Local Elders share cultural burning knowledge at Batemans Bay
The NSW Government attended a cultural burn, on the eve of NAIDOC week at Nellingen last week organised by the Batemans Bay Local Aboriginal Land Council.
The cultural burn was an opportunity to support the renewal of culture through the use of fire while promoting knowledge sharing with Crown Lands’ bushfire mitigation staff demonstrating a commitment to learn and engage with Aboriginal knowledge systems that have cared for Country for millennia.
The majority of land in the area was previously burnt in the 2019–2020 bushfires, but the 6-hectare area covered by the cultural burn was spared. The cultural burn aimed to help nurture the land, which was crucial given the wider impacts of the previous bushfires.
Cultural burning is not an alternate method of hazard reduction but rather a cultural practice that follows protocols involving Elders and knowledge holders who lead and conduct burns in a way that responds to the health of Country.
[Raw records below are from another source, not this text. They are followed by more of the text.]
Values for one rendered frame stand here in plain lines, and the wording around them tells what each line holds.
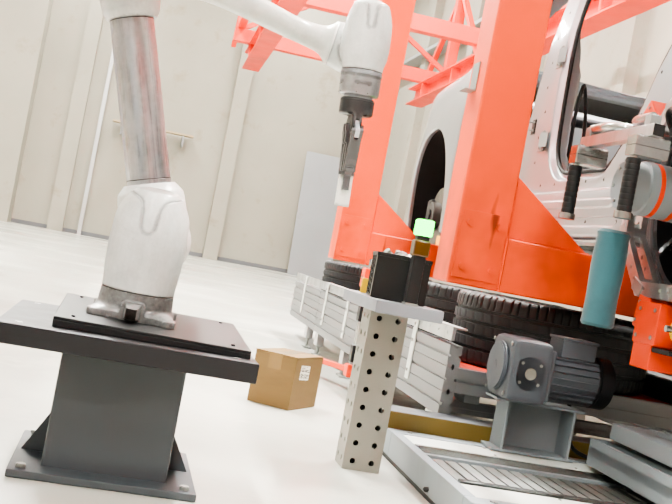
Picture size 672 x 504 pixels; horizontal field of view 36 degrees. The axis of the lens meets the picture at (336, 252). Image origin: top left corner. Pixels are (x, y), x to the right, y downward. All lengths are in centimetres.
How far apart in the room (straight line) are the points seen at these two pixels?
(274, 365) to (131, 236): 142
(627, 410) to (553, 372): 50
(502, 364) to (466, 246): 37
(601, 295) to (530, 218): 42
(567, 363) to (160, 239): 132
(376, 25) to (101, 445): 104
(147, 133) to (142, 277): 38
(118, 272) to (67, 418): 31
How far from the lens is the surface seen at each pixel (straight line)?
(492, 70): 308
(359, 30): 223
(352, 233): 490
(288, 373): 345
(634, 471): 278
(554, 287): 312
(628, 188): 253
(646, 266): 293
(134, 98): 238
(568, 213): 283
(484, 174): 304
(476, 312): 338
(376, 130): 495
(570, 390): 298
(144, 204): 216
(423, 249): 248
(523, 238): 310
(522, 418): 309
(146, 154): 236
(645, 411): 340
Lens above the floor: 53
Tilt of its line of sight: level
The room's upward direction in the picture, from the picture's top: 11 degrees clockwise
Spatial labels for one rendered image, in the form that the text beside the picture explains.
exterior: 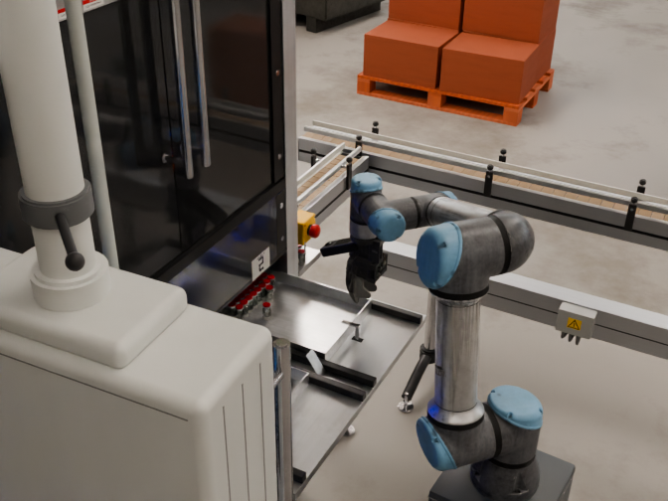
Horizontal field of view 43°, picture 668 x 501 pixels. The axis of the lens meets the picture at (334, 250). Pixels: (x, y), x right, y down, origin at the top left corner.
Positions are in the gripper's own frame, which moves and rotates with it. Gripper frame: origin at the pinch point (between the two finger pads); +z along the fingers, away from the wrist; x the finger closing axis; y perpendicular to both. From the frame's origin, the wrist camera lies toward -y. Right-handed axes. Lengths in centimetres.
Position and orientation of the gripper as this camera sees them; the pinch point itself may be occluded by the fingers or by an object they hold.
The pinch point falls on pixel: (354, 297)
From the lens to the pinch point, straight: 222.1
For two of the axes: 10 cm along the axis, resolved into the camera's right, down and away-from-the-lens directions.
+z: -0.2, 8.5, 5.3
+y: 8.9, 2.6, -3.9
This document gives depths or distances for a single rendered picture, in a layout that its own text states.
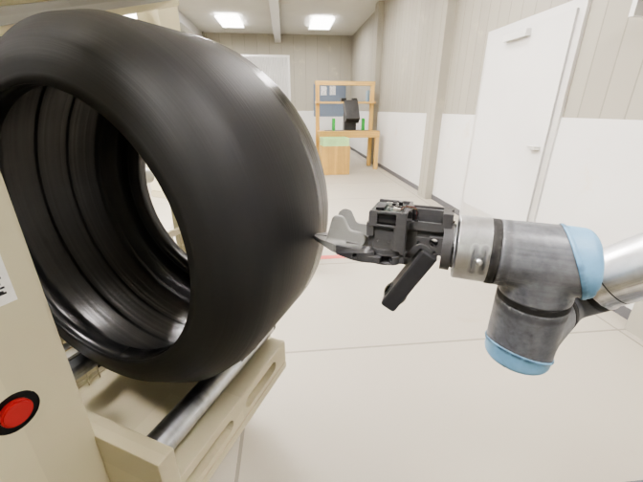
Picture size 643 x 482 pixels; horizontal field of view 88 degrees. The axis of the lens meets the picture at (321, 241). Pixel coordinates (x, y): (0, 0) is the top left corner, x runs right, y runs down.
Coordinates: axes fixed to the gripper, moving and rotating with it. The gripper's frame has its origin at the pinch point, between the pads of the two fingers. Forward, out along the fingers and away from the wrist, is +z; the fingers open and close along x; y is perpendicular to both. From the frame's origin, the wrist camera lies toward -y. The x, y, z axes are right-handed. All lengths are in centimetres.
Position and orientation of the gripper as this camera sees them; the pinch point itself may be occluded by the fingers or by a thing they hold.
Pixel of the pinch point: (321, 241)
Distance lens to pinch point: 54.9
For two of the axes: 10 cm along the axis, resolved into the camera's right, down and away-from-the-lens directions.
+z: -9.3, -1.3, 3.4
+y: 0.0, -9.3, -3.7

This may also reduce fuel loads (vegetation) and therefore minimise the potential impacts of a bushfire on life, property, and the environment.
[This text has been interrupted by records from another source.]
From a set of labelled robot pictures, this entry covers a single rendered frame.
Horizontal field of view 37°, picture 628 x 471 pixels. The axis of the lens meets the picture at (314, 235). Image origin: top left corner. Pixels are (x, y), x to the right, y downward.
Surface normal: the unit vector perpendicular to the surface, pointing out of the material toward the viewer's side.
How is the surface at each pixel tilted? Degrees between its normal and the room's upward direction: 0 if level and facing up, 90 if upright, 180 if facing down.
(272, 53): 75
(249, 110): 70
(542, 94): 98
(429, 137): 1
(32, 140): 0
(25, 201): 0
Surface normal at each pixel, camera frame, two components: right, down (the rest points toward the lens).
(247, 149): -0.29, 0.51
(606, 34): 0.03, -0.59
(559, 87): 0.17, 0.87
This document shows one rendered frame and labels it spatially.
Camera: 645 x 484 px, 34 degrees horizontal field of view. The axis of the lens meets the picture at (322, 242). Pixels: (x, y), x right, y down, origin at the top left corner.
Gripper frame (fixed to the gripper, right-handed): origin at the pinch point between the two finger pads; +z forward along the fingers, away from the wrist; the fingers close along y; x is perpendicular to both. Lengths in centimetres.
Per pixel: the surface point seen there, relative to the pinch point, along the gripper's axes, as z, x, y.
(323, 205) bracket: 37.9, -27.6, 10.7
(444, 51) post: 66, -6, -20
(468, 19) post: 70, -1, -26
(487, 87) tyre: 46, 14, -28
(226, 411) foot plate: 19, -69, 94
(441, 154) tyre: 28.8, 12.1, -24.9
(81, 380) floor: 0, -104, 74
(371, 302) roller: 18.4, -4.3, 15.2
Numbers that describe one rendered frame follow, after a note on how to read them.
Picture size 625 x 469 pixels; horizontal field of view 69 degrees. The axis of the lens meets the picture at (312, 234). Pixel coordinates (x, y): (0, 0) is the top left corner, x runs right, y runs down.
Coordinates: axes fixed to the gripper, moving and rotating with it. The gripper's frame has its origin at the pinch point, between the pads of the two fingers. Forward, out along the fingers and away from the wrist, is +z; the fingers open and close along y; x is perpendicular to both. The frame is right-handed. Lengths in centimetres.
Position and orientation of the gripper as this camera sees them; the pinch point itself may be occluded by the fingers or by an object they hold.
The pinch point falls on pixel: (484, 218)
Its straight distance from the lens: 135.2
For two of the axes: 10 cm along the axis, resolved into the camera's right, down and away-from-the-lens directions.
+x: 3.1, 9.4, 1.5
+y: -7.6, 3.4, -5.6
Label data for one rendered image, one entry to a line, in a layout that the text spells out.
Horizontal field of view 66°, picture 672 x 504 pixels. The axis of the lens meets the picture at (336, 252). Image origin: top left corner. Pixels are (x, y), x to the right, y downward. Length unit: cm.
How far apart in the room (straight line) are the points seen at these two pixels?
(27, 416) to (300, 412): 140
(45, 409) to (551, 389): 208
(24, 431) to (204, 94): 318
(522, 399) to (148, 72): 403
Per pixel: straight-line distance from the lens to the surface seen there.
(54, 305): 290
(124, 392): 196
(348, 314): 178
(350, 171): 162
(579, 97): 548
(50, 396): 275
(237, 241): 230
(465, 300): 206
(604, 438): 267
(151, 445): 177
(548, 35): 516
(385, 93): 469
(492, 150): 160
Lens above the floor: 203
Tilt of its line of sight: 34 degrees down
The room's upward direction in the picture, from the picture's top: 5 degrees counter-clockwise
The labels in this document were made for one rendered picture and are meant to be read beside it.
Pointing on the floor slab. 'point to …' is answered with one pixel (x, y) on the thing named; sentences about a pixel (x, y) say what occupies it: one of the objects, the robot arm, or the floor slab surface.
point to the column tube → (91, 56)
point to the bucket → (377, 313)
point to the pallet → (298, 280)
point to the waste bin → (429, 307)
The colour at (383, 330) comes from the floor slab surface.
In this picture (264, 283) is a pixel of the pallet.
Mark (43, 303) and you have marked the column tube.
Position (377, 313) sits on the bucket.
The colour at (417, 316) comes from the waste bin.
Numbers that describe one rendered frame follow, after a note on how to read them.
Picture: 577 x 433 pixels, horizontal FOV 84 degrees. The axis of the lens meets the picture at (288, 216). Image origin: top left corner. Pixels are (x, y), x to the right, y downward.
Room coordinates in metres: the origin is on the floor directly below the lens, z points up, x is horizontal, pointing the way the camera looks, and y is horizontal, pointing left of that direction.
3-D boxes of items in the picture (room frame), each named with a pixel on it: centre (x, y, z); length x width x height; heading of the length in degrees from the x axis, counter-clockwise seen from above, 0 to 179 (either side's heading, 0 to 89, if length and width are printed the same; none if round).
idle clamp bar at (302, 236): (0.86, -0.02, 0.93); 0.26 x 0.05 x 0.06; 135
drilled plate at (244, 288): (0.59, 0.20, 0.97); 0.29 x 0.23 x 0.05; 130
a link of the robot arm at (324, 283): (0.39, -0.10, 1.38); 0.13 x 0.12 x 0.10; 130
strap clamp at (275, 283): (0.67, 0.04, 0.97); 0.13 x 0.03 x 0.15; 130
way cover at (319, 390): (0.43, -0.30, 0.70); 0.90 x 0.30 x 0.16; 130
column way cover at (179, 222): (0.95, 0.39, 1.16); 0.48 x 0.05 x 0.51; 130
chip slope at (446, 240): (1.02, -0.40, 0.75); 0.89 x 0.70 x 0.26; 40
Separately, Crown Lands will be supporting an Aboriginal community-led expansion of cultural burning to heal Country and assist with bushfire mitigation.
The Bushfire Inquiry into the 2019–2020 bushfires recommended the government adopt cultural burning as a component of broader traditional Aboriginal land management programs that can provide social, environmental, cultural and environmental benefits.
Minister for Lands and Property Steve Kamper said:
“The 2023 theme for NAIDOC Week is focused on Aboriginal Elders, including the role they play as knowledge holders and teachers, so it’s fitting to acknowledge the thousands of years of cultural experience involved in practices such as cultural burning.
“Crucially for Aboriginal people, cultural burning is about being connected to and caring for Country. It helps maintain healthy, ecologically diverse and productive landscapes with Aboriginal people practising their cultural traditions and passing knowledge on through the generations.
“Smaller scale cultural burns may also lead to longer-term bushfire fuel reduction and help protect the environment from high impact intense bushfires that can wipe out native animals and their habitat as well as damage cultural values in the landscape.”
Batemans Bay Local Aboriginal Land Council Project Coordinator Andrew White said:
“This land at Nellingen is significant to the local Walbunja mob and is considered medicine Country that is home to medicinal and other resource plants such as sarsparilla, gardenia, bloodwoods, stringybark, orchids and different types of wattles.
“The Aboriginal community used the area for medicines and also resources from the nearby river including fish, oysters and cockles. This cultural burn was a good step forward bringing the Aboriginal community and Crown Lands together to care for Country."